I showed him my biggest shrug. “Harry would never say. I know there is one. The king might be the only one to have it.” I thought about the king’s banner, hoping for clues, but I couldn’t remember it. “Maybe that’s how he’s kept the trolls at bay. Maybe it’s the portal thing? Maybe the portal is more than just a thick fog? Maybe that’s how he puts on a good show, this ninth Talent?”

Batten prodded, “And what about the other vampiric powers that a DaySitter cannot inherit?”

“Immortality, though longer life is assured through regular feeding…”

“V-Telomerase,” he said, showing off what he remembered from our chat in the hospital after Danika Sherlock tried to gut me like a fish. “Gold caps on the blood vials.”
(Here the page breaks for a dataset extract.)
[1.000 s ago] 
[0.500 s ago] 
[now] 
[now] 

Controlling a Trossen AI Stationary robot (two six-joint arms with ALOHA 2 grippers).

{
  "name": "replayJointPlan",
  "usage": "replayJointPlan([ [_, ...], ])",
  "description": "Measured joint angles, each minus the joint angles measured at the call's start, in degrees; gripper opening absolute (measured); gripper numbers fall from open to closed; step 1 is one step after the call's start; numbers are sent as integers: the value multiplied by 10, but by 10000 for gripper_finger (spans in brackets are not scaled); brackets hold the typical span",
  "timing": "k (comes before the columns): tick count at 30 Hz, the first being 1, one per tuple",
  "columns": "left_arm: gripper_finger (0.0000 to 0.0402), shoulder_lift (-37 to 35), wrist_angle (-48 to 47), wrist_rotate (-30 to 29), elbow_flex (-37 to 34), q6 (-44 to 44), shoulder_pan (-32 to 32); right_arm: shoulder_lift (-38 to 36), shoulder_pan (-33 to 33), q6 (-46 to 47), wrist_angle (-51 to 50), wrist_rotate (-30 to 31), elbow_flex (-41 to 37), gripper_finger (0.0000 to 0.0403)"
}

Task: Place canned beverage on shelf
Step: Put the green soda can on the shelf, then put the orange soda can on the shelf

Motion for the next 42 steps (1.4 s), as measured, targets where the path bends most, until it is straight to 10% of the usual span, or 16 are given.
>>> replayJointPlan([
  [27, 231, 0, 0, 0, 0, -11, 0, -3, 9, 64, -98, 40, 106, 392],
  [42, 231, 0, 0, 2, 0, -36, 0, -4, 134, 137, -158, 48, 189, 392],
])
“Very good,” I said. “Shadow-stepping, preternatural speed, reflexes, endurance, and strength — though some increase in physical vigor is assured — and supernormal healing, phantasm bilocation in the older ones, levitation, cryokinetics  – the so-called 'Cold Wake,' some degree of control over their lower body temperatures.” I flipped open my Moleskine and studied my notes one last time. “I have a couple questions for you.”

“Shoot.”

“What’s SAMBO?”

“Russian martial arts,” he answered. “Why?”

“Hmmm. Golden overheard someone saying the ‘doctor is a combat SAMBO champion.’ I’m wondering, doctor who?”

We smiled in unison at the Doctor Who thing, and then he said, “Weird for a medical doctor to study effective ways to harm people with his hands.”

“But handy, for clearing obstacles.”

Batten gave a sharp bark of a laugh to agree. “It would be easier to deal with you if certain obstacles were out of our way. Dead guys, for example.”

Deal with you.
What was I, a deck of cards? A Wall Street merger? Deal with me? Was he kidding?

“Harry is not an obstacle
,
” I breathed. The Bond’s leather straps yanked tight in my belly, my gut straining with the need to release sudden fists of fury. “I think you better check yourself, Kill-Notch.”

“Marnie, settle down.” He smiled hard; it was more a tool than a genuine gesture and did nothing to soothe my ruffled feathers.

The Bond roared in my ear, a pulse of its own, drowning out a great deal of my rational thought. “If you think you can talk me down from the bell tower with a smile and that crisis-negotiator tone of voice, you don’t understand metaphysical bonds.” I took a peremptory step forward, not sure what I’d do if I reached him. “Harry’s family is uneasy with you here; that’s bad enough. But now you’ve implied Harry has reason to be uneasy? That dog won’t hunt, son, not in this yard.”